WORK INSTRUCTION:
Take the data below and extract the lines from the one with "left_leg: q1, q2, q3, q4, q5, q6" to the one with "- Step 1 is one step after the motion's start", inclusive, exactly as written.

RECORDS FOR THIS TASK:
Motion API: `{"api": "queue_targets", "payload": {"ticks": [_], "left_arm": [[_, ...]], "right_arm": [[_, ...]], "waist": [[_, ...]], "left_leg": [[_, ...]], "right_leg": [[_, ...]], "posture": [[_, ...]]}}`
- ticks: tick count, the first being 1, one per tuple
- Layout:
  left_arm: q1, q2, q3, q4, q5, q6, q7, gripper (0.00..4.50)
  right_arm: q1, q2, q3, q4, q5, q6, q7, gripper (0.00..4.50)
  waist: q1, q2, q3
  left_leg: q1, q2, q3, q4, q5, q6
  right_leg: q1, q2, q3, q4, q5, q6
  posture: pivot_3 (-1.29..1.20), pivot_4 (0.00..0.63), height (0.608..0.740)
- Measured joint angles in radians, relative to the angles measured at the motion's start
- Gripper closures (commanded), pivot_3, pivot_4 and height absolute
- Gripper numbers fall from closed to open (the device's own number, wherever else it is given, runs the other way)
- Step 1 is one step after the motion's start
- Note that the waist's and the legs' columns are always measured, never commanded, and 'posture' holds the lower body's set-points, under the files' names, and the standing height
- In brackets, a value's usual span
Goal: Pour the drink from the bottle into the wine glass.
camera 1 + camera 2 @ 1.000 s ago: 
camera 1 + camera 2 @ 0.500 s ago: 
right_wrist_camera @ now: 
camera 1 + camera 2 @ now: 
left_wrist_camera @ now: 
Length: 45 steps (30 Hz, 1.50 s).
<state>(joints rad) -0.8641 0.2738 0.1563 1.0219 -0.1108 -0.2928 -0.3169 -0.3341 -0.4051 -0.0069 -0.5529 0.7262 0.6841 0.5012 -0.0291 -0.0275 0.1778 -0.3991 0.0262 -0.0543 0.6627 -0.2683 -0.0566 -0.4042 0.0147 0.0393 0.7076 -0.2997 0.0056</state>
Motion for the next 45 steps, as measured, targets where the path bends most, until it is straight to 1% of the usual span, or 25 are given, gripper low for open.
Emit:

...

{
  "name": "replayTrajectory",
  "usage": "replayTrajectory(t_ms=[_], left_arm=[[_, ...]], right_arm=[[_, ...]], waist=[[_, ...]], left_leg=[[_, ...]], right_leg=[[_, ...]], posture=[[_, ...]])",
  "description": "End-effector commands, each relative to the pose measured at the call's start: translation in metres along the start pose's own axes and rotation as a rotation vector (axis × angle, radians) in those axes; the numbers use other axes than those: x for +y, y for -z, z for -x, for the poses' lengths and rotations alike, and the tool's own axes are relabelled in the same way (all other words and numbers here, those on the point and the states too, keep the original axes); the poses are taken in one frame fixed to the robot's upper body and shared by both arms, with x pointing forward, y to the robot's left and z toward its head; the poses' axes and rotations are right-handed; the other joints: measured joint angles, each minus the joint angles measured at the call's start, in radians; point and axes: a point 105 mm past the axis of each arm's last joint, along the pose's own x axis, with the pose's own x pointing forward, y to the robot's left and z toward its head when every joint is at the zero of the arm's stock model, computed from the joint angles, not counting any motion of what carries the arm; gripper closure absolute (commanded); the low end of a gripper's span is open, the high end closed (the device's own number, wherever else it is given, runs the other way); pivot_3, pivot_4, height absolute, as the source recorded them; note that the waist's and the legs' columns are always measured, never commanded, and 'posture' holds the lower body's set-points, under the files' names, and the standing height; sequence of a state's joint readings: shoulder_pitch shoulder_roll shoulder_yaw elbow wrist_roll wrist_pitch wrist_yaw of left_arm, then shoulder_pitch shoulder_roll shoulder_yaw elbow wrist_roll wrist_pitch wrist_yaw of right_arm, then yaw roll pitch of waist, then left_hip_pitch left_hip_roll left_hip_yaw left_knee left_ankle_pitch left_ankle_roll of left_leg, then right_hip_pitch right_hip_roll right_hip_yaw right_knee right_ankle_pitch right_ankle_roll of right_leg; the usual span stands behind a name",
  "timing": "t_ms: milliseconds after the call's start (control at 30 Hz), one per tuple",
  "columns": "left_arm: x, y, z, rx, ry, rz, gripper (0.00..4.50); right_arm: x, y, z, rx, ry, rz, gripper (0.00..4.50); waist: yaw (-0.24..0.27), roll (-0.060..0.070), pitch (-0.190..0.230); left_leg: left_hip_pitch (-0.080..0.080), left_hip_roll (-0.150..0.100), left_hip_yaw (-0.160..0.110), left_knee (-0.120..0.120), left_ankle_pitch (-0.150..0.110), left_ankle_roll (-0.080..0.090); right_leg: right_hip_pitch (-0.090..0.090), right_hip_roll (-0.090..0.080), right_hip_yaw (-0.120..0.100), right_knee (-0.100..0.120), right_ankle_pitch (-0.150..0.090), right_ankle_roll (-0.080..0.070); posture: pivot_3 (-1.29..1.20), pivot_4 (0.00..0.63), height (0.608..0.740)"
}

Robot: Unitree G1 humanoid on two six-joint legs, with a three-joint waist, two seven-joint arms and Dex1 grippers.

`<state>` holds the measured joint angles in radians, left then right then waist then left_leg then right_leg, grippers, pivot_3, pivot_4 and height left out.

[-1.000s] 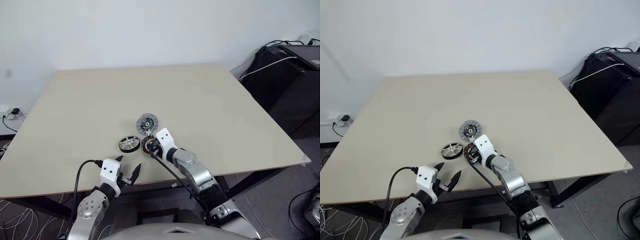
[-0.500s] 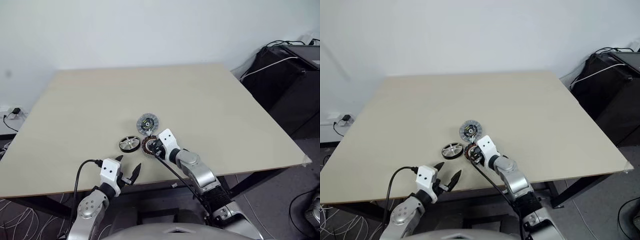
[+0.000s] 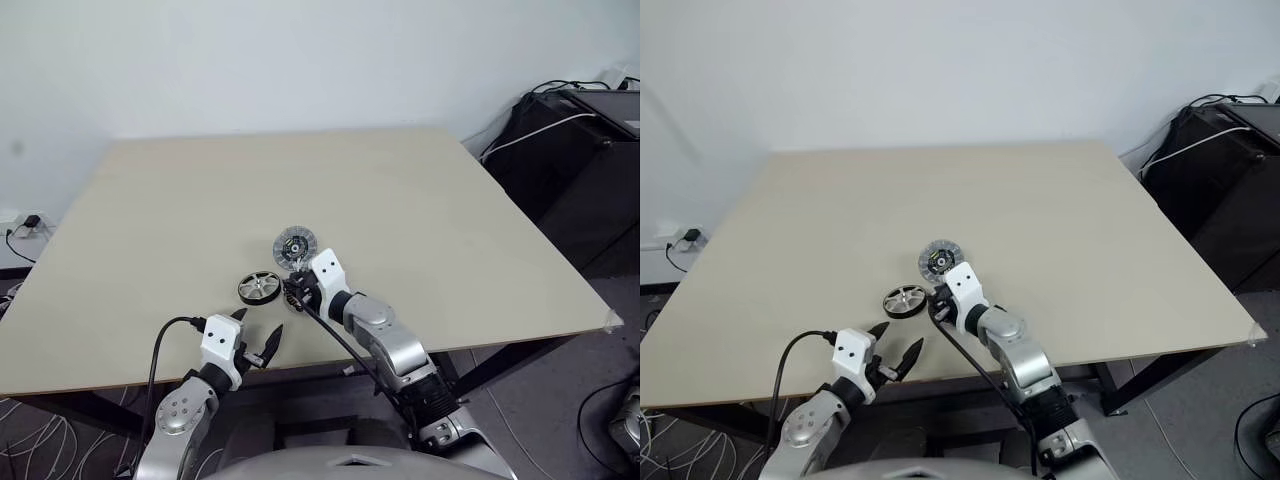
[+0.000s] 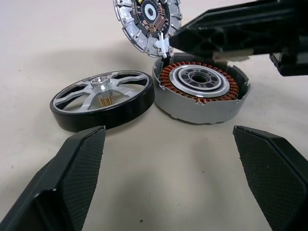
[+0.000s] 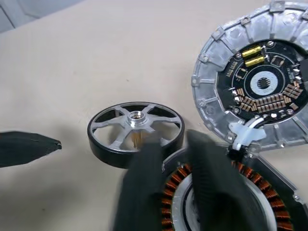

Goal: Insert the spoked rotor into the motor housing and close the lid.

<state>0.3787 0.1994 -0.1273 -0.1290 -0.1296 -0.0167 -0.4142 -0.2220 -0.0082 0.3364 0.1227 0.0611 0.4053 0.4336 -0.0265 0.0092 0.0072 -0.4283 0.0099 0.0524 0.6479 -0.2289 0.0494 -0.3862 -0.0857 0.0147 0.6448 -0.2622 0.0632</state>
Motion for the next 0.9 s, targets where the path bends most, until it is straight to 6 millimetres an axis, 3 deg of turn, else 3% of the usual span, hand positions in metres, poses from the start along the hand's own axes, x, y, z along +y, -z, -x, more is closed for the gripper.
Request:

ANSWER AREA:
  left_leg: q1, q2, q3, q4, q5, q6
  right_leg: q1, q2, q3, q4, q5, q6
  posture: pivot_3 (-1.29..1.20), pivot_4 (0.00..0.63), height (0.608..0.740)
- Measured joint angles in radians, relative to the angles measured at the motion's start
- Gripper closures (commanded), pivot_3, pivot_4 and height absolute
- Gripper numbers fall from closed to open (the device's own number, wherever else it is given, runs the other way)
- Step 1 is one step after the motion's start

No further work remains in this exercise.